Saturday, March 14, 2009

Petition in Support of Pope Benedict: Update, a crumb of comfort, together with an antidote to the way his recent letter is being interpreted.

In the early days of the petition signatures were coming in at around 1.000 a day. By the time Pope Benedict issued his recent letter to the universal episcopote, they had slowed to a steady average of about 100 a day. In the 24 hours AFTER the letter was made public, 731 signatures were added. I find it hard to believe that the two are unconnected.

I have said this several times before and I'll say it again now. I consider that one of the most important aspects of this petition is that those signing are asked to say how many children they have. These children are the future of the Catholic Church, and in signing the petition their parents are entrusting them to our Holy Father Benedict. In other words they place themselves AND their children under his care. When you add the daily figures of the children a truer picture emerges of how many souls are involeved here.

The current figures are:

Signatories: 51,629
Children: 95,540

Total souls: 147,169

At this rate the children's figure will be nudging 100,000 by the beginning of next week.

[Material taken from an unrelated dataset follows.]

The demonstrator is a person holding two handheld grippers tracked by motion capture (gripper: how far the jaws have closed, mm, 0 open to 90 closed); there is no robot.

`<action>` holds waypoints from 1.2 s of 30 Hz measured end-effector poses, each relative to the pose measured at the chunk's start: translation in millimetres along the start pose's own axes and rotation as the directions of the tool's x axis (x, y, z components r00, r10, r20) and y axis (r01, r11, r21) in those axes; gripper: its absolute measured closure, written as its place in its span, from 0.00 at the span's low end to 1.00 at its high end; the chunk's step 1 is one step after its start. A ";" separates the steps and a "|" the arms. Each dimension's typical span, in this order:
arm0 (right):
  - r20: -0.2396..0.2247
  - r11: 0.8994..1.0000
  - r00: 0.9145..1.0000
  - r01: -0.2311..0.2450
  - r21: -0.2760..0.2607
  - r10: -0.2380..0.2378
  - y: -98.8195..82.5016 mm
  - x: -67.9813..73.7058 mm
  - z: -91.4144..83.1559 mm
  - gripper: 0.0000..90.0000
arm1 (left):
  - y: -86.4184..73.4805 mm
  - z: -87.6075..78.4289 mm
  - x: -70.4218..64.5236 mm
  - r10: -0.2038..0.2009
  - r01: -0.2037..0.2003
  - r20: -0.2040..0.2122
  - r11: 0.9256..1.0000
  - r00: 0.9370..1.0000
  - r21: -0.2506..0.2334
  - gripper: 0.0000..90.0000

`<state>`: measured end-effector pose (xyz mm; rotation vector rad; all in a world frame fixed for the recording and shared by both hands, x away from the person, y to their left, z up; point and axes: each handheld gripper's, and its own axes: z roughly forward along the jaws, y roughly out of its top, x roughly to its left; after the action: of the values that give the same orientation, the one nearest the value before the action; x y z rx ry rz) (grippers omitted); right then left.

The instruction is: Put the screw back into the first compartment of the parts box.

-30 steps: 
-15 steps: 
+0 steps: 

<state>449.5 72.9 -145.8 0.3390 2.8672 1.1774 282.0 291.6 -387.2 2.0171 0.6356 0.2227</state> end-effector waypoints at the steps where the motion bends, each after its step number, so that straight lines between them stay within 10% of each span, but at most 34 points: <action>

In a situation as serious as this, I have to plead with all Catholics who have not already done so, to read the Holy Father's letter for themselves, in full. The same goes for Fr. Lombardi's comment on the letter. (For both these texts see Vatican Radio website, easily accessed via the Vatican's You Tube link at bottom of bloglist on the sidebar here.)

I beg you NOT to be influenced by garbled slanted comment in the secular media; do not be satisfied with the incomplete, and I'm afraid rather misleading, summary of the Holy Father's letter given on the website of the Bishops Conference of England and Wales. It really isn't enough for a full understanding of what the Pope has said. Further, please do not, for the same reason, be satisfied with the Vatican's You Tube soundbyte video of the Lombardi interview. Here follows a summary of the impression you will get from the three sources I have mentioned, and in which I draw attention to what they have left out.

1)The Pope has apologised for himself in almost grovelling terms, and admitted that he and the Vatican made mistakes; fair enough, except that he most certainly does not grovel. From some quarters you would get the impression that he has said that the lifting of the excommunications was one of those mistakes. Such an implication is blatant misrepresentation. Further, you will have no idea of the Pope's pain and disappointment in the reaction of some Catholics, who he clearly says 'should have known better'.

2)You will understand that the Pope is keen on 'ecumenism' and 'unity'

3) You will think that he hasn't expressed a view that seeks to examine the implementation of Vatican II, and that he hasn't said clearly that we will ignore at our peril, the traditions of the Church that had developed during the 1,960 years that preceded it.

4) You will imagine, as is true, that he has lots of Jewish friends to whom he is deeply grateful for helping him to calm matters down, but that he has not acknowlegesd with gratitude, the comfort he has received through the prayers and support of his loyal faithful.

5) You will go away without any idea at all that the letter enshrines a wake-up call to Catholics to stop hating and tearing at each other within the Church, and that instead they should love.

6) You would think that he is only concerned about the personal hurt inflicted upon him, instead of being more deeply wounded and shaken by the demonstrated lack of respect for the Petrine Office and obedience to the teaching Magisterium of the Church.

We Catholics have arrived at a terrible state of affairs, if we allow our most Holy Father to suffer and be misinterpreted in these ways without raising a storm of public protest in his defence and support. And yes, apart from all his other gifts and attributes, he is most worthy to be addressed as 'Your Holiness'.


Father Mark said...

Dear Jane, Thank you for this very fine entry. You sum things up perfectly. When I preached today in our cathedral, quoting from the Holy Father's letter, the response was most gratifying and warm.

Jane said...

Father Mark:

Thank you. Deo gratisas for the warm respnse in the Cathedral.